Required action
Track down each line below containing the string "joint" and copy it.

- Opening Delimiter -

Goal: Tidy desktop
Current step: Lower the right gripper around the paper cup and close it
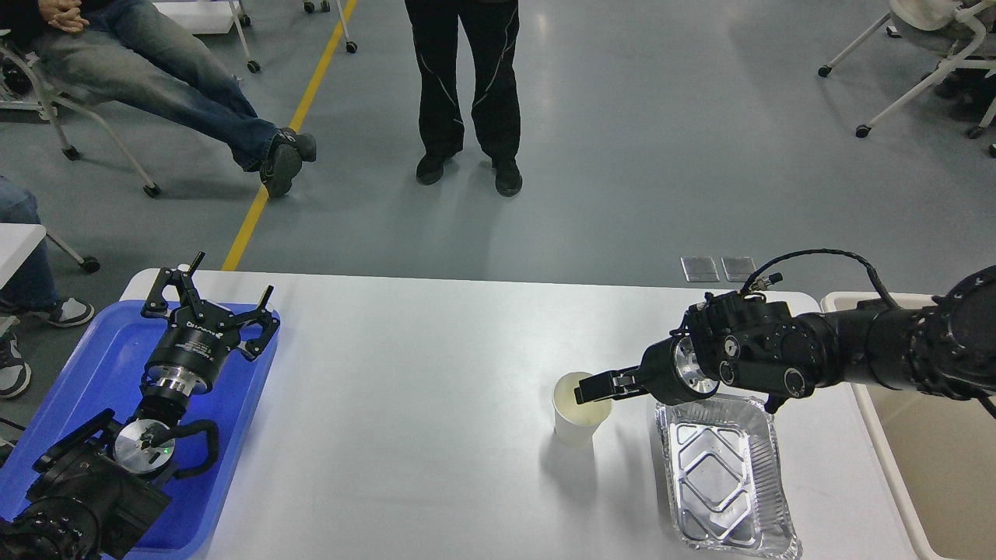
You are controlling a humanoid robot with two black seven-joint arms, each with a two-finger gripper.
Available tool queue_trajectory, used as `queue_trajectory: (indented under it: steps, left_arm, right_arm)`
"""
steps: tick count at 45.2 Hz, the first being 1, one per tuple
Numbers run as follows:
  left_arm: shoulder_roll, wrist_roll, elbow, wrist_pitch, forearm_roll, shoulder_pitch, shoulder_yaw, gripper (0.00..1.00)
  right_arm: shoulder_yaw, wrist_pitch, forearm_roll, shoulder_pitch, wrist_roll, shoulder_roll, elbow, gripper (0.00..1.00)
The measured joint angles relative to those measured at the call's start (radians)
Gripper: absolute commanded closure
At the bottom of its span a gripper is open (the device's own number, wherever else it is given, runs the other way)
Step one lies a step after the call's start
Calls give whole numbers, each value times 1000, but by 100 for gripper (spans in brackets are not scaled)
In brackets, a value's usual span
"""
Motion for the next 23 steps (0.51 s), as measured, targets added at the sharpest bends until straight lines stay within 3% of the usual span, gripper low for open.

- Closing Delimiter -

Problem solution
You are controlling a humanoid robot with two black seven-joint arms, each with a two-finger gripper.
The measured joint angles relative to those measured at the call's start (radians)

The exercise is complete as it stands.